- Country: Turkey
- Location: Uludere, Şırnak Province
- Coordinates: 37°22′10.39″N 42°56′19.38″E﻿ / ﻿37.3695528°N 42.9387167°E
- Purpose: Water supply, military
- Status: Operational
- Construction began: 2008
- Opening date: 2023
- Construction cost: US$24,640,000 (TL38,500,000) (Combined cost with Musatepe Dam)
- Owner: State Hydraulic Works

Dam and spillways
- Type of dam: Gravity, roller-compacted concrete
- Impounds: Ortasu River
- Height: 60.5 m (198 ft)
- Height (thalweg): 116 m
- Length: 174 m (571 ft)
- Elevation at crest: 1,161 m (3,809 ft)
- Width (crest): 8 m (26 ft)
- Dam volume: 130,500 m^{3} (170,688 cu yd)
- Spillway type: Overflow

Reservoir
- Total capacity: 44,330,000 m^{3} (35,939 acre⋅ft)
- Catchment area: 125.5 km^{2} (48 mi^{2})
- Surface area: 1.40 km^{2} (1 mi^{2})
- Normal elevation: 1,155 m (3,789 ft)

Power Station
- Installed capacity: 2 MW (planned)

= Çetintepe Dam =

The Çetintepe Dam is a gravity dam under construction on the Ortasu River (a tributary of the Hezil River) in Uludere district of Şırnak Province, southeast Turkey. Under contract from Turkey's State Hydraulic Works, Ozerka Insatt began construction on the dam in 2008 and a completion date has not been announced.

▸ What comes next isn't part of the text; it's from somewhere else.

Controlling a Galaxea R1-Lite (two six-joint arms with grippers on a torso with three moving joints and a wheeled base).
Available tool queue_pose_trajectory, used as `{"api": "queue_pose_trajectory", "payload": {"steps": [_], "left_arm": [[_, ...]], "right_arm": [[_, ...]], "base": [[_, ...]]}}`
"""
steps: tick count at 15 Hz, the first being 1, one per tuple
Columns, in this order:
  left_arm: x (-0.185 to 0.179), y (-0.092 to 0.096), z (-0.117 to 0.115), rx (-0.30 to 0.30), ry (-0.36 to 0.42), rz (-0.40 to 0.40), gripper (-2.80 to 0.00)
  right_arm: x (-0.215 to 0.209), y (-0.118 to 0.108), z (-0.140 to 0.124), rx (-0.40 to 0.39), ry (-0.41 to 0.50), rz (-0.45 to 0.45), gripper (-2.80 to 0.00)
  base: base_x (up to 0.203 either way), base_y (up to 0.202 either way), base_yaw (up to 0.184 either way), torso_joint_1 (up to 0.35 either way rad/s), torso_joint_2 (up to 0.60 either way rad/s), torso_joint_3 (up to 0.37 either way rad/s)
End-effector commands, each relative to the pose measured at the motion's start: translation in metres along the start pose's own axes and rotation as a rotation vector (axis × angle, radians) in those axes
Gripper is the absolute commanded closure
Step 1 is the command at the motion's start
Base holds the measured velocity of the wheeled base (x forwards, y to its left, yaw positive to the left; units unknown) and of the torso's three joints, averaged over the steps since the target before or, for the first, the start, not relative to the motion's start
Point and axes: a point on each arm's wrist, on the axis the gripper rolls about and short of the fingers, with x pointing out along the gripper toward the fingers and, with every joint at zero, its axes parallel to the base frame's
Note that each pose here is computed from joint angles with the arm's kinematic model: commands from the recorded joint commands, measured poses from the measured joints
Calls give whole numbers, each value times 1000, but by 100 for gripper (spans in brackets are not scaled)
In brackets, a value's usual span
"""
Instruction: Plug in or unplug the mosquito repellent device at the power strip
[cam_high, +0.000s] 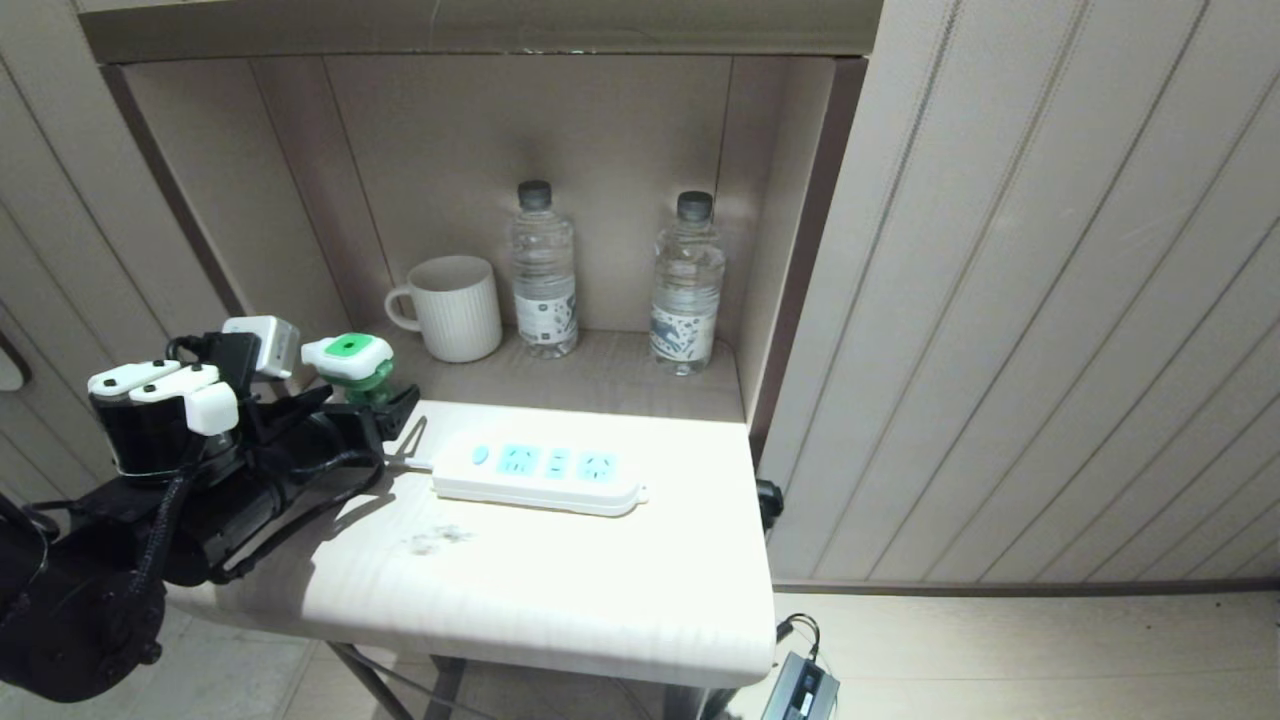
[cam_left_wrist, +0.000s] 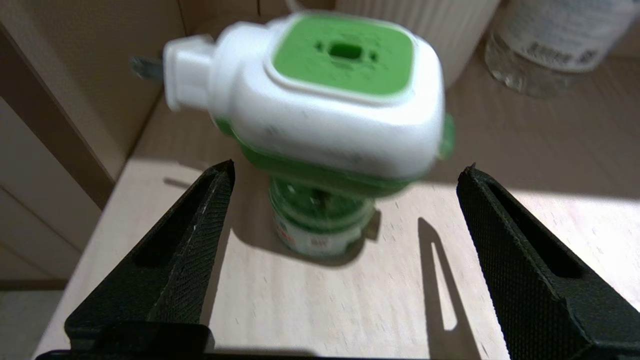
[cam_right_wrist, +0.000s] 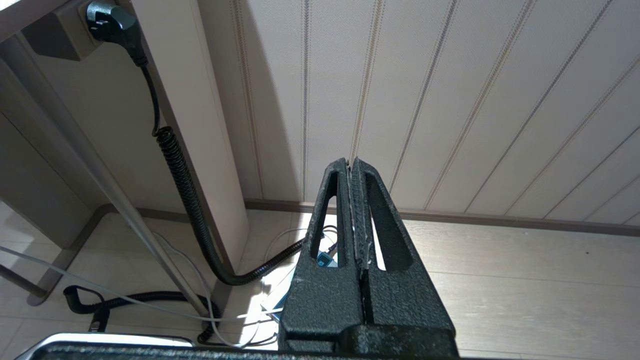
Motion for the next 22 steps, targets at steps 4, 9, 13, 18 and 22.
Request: {"api": "queue_pose_trajectory", "payload": {"steps": [4, 9, 13, 18, 22], "left_arm": [[-26, -1, 10, -5, 40, -14, -280], [-53, 0, 12, -3, 69, -52, -280], [-90, 0, 25, -6, 41, -133, 0], [-107, -1, 34, -11, -19, -159, 0], [-100, 3, 52, -123, -96, -48, 0]], "right_arm": [[0, 0, 0, 0, 1, 1, 0], [0, 0, 0, 0, 1, 1, 0], [0, 0, 0, 0, 1, 1, 0], [0, 0, 0, 0, 1, 1, 0], [0, 0, 0, 0, 1, 1, 0]], "base": [[0, 0, 0, 0, 0, 0], [0, 0, 0, 0, 0, 0], [0, 0, 0, 0, 0, 0], [0, 0, 0, 0, 0, 0], [0, 0, 0, 0, 0, 0]]}}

The reported purpose of the dam is water storage and it can also support a 2 MW hydroelectric power station in the future. Another purpose of the dam which has been widely reported in the Turkish press is to reduce the freedom of movement of Kurdistan Workers' Party (PKK) militants. Blocking and flooding valleys close to the Iraq–Turkey border is expected to help curb cross-border PKK smuggling and deny caves in which ammunition can be stored. A total of 11 dams along the border; seven in Şırnak Province and four in Hakkâri Province were implemented for this purpose. In Şırnak they are the Silopi, Şırnak, Uludere, Balli, Kavşaktepe and Musatepe Dams downstream of the Çetintepe Dam. In Hakkari are the Gölgeliyamaç (since cancelled) and Çocuktepe Dams on the Güzeldere River and the Aslandağ and Beyyurdu Dams on the Bembo River.

Çetintepe Dam was still under construction as of July 2019, with construction works 68% complete at that time.

According to the 10th Regional Directorate of State Hydraulic Works (DSI), the construction of the dam was completed in 2023.